▸ Aim of the task
With the images omitted, return all of the entries exactly as they stand.

Dataset records:
....

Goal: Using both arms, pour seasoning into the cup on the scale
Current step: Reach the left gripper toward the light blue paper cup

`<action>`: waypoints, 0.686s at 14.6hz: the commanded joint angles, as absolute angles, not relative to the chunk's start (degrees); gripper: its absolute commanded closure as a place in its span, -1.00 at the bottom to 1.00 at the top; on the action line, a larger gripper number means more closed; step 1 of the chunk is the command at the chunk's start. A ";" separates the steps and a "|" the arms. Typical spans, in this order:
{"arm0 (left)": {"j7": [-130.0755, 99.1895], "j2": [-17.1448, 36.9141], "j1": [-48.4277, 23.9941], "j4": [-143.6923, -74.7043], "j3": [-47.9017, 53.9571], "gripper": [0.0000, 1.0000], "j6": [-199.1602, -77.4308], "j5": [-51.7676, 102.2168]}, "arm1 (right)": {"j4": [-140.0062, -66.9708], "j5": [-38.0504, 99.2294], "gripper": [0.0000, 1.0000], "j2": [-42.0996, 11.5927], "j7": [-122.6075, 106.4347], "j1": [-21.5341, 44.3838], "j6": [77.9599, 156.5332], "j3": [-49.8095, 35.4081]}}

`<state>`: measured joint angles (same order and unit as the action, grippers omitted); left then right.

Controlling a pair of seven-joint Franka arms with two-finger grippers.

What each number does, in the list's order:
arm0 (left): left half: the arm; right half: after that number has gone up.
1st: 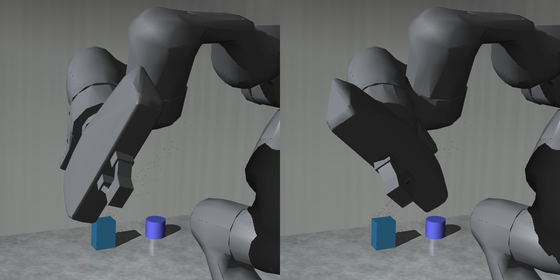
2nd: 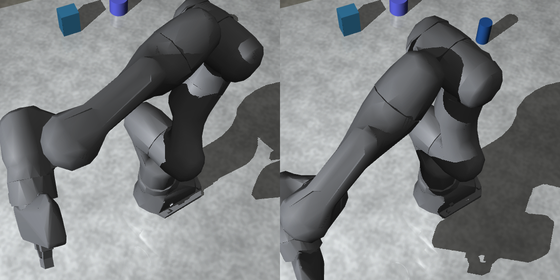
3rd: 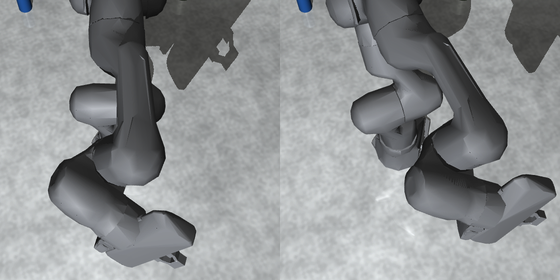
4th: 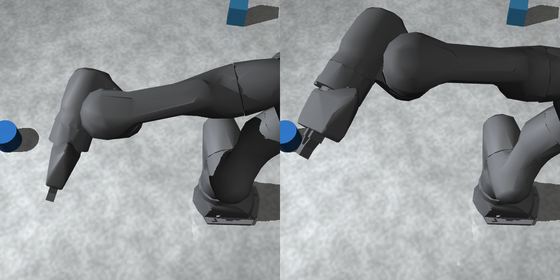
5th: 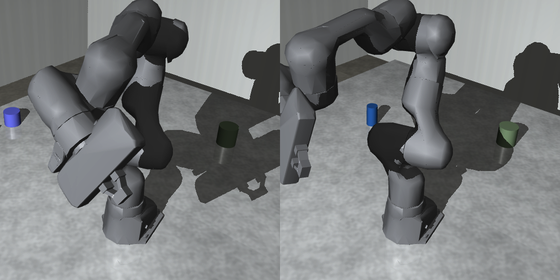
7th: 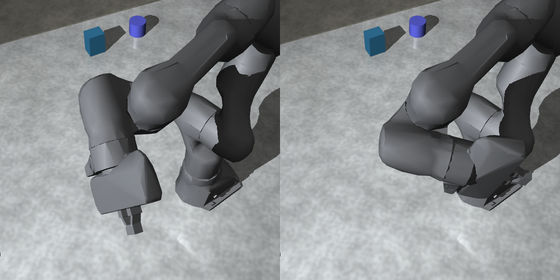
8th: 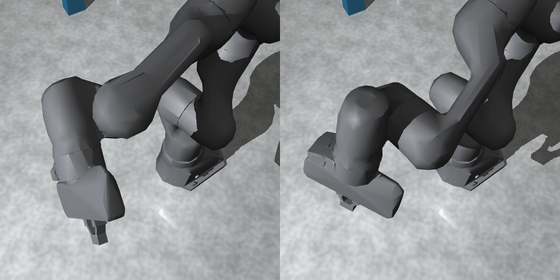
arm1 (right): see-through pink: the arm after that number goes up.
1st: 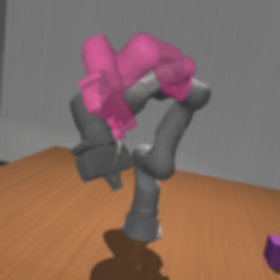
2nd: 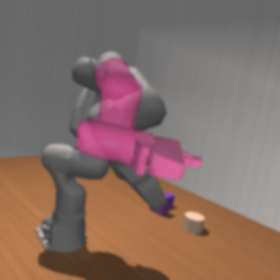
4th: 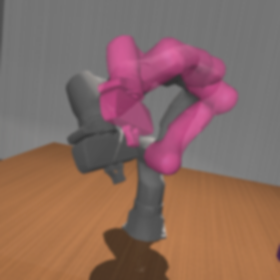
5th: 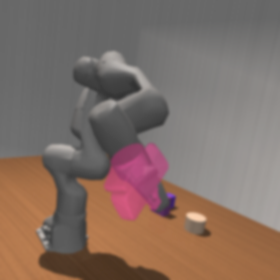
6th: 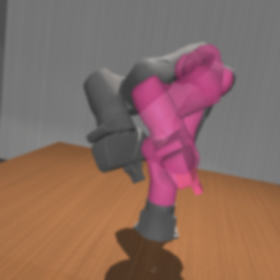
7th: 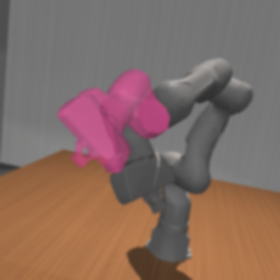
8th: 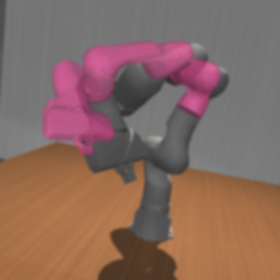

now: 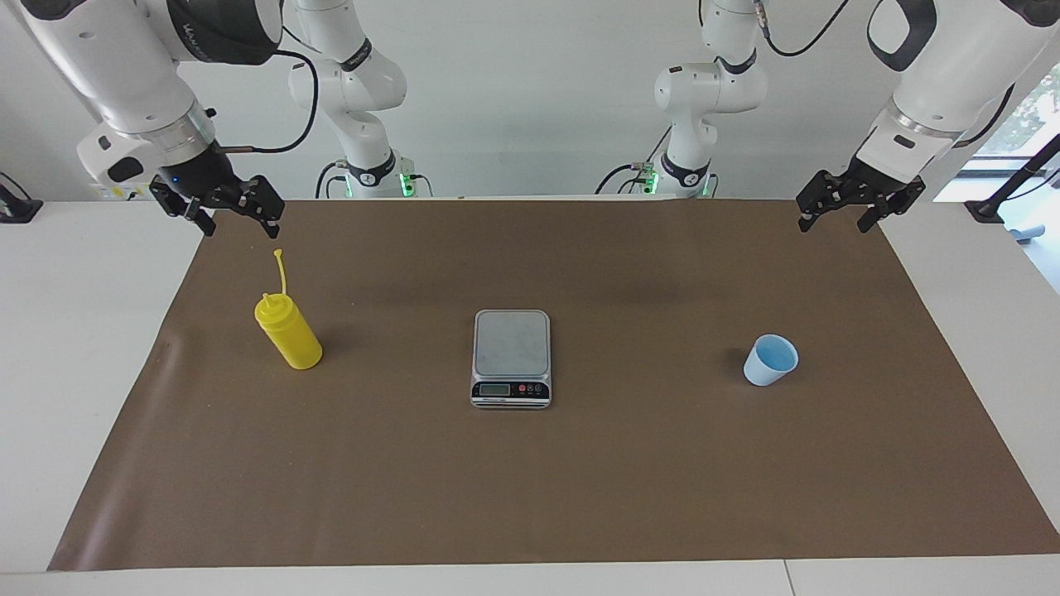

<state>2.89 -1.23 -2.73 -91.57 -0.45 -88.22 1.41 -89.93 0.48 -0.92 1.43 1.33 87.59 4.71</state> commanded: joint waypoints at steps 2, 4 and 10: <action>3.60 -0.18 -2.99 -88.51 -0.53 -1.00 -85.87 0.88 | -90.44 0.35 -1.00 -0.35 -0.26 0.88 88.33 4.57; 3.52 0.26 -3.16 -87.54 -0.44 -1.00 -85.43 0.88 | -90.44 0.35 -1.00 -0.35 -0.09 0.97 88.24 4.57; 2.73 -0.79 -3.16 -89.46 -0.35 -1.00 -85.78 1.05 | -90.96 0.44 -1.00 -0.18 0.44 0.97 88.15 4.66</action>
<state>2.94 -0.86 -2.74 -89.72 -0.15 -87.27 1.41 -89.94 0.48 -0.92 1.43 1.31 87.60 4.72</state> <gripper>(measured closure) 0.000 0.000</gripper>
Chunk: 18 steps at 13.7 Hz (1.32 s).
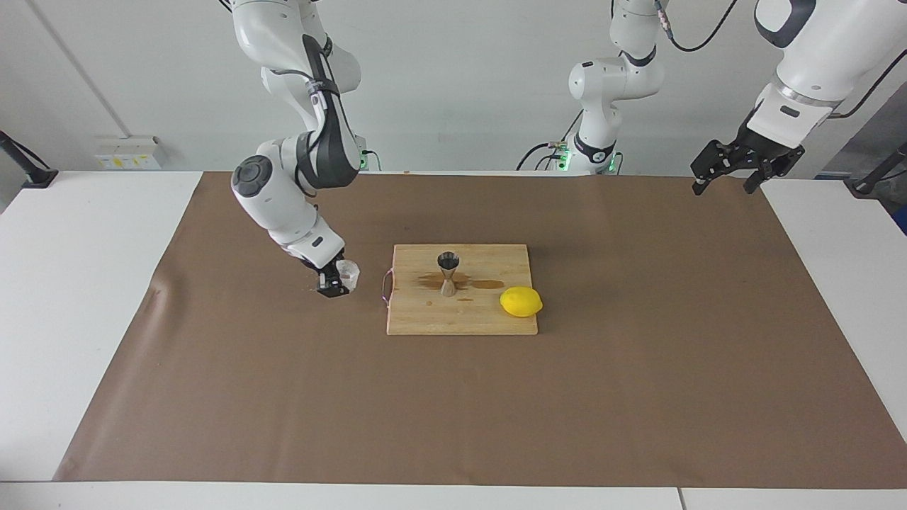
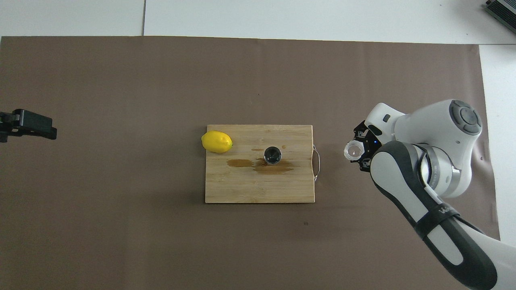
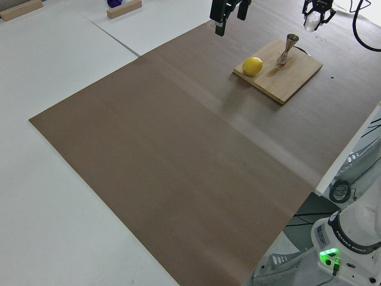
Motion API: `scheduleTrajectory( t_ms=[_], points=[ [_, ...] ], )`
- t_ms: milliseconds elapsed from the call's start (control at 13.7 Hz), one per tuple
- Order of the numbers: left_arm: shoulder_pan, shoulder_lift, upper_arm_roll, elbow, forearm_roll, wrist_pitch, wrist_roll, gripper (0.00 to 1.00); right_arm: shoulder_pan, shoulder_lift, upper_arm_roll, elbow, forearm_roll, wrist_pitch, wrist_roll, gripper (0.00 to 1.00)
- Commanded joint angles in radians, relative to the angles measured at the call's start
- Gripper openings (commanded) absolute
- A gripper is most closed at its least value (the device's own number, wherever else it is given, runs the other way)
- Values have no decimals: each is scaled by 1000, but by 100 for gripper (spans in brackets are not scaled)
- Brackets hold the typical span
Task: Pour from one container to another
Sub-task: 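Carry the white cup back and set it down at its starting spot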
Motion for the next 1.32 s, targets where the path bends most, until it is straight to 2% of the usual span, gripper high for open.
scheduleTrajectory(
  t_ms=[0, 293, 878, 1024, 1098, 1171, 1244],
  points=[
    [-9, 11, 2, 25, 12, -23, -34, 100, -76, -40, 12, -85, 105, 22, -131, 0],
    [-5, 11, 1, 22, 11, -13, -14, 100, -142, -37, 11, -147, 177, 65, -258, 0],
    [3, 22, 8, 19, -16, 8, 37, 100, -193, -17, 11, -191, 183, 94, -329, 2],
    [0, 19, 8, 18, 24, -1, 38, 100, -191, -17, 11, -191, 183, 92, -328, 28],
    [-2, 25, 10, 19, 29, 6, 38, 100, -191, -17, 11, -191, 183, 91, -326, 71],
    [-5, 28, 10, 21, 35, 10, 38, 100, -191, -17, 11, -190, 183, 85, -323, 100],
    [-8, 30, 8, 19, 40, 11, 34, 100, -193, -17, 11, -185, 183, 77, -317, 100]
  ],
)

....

▸ Your solution
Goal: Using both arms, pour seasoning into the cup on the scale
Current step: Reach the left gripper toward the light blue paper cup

`<action>`: waypoints, 0.686s at 14.6hz: the commanded joint angles, as absolute angles, not relative to the chunk's start (degrees); gripper: its absolute commanded closure as a place in its span, -1.00 at the bottom to 1.00 at the top; on the action line, a larger gripper number means more closed; step 1 of the chunk is the command at the chunk's start. A ";" separates the steps and a "|" the arms. Typical spans, in this order:
{"arm0 (left)": {"j7": [-130.0755, 99.1895], "j2": [-17.1448, 36.9141], "j1": [-48.4277, 23.9941], "j4": [-143.6923, -74.7043], "j3": [-47.9017, 53.9571], "gripper": [0.0000, 1.0000], "j6": [-199.1602, -77.4308], "j5": [-51.7676, 102.2168]}, "arm1 (right)": {"j4": [-140.0062, -66.9708], "j5": [-38.0504, 99.2294], "gripper": [0.0000, 1.0000], "j2": [-42.0996, 11.5927], "j7": [-122.6075, 106.4347], "j1": [-21.5341, 44.3838], "j6": [77.9599, 156.5332], "j3": [-49.8095, 35.4081]}}

`<state>`: measured joint angles (same order and unit as the action, grippers omitted); left then right.

Controlling a pair of seven-joint Franka arms with two-finger grippers.

What each number does, in the list's order:
arm0 (left): left half: the arm; right half: after that number has gone up.
1st: 
2nd: 
3rd: 
4th: 
5th: 
7th: 
8th: 
arm1 (right): see-through pink: the arm after that number goes up.
1st: 
2nd: 
4th: 
5th: 
6th: 
7th: 
8th: 

now: 

<state>2.89 -1.23 -2.73 -91.57 -0.45 -88.22 1.41 -89.93 0.48 -0.92 1.43 1.33 87.59 4.71</state> commanded: joint waypoints at steps 2, 4 and 10: <action>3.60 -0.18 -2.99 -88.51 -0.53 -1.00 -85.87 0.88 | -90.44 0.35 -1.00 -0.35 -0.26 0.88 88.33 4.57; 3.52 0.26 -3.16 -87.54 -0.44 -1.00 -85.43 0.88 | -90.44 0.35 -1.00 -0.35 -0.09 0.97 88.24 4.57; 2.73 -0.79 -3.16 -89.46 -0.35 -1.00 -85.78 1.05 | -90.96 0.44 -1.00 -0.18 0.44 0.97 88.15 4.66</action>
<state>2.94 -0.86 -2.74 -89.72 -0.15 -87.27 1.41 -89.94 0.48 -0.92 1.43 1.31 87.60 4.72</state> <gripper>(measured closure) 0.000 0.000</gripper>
Chunk: 18 steps at 13.7 Hz (1.32 s).
Motion API: `scheduleTrajectory( t_ms=[_], points=[ [_, ...] ], )`
- t_ms: milliseconds elapsed from the call's start (control at 13.7 Hz), one per tuple
- Order of the numbers: left_arm: shoulder_pan, shoulder_lift, upper_arm_roll, elbow, forearm_roll, wrist_pitch, wrist_roll, gripper (0.00 to 1.00); right_arm: shoulder_pan, shoulder_lift, upper_arm_roll, elbow, forearm_roll, wrist_pitch, wrist_roll, gripper (0.00 to 1.00)
- Commanded joint angles in radians, relative to the angles measured at the call's start
- Gripper openings (commanded) absolute
- A gripper is most closed at its least value (the device's own number, wherever else it is given, runs the other way)
- Values have no decimals: each is scaled by 1000, but by 100 for gripper (spans in brackets are not scaled)
- Brackets hold the typical span
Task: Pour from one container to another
Sub-task: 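Carry the white cup back and set it down at its starting spot
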Motion for the next 1.32 s, targets where the path bends most, until it is straight to 2% of the usual span, gripper high for open.
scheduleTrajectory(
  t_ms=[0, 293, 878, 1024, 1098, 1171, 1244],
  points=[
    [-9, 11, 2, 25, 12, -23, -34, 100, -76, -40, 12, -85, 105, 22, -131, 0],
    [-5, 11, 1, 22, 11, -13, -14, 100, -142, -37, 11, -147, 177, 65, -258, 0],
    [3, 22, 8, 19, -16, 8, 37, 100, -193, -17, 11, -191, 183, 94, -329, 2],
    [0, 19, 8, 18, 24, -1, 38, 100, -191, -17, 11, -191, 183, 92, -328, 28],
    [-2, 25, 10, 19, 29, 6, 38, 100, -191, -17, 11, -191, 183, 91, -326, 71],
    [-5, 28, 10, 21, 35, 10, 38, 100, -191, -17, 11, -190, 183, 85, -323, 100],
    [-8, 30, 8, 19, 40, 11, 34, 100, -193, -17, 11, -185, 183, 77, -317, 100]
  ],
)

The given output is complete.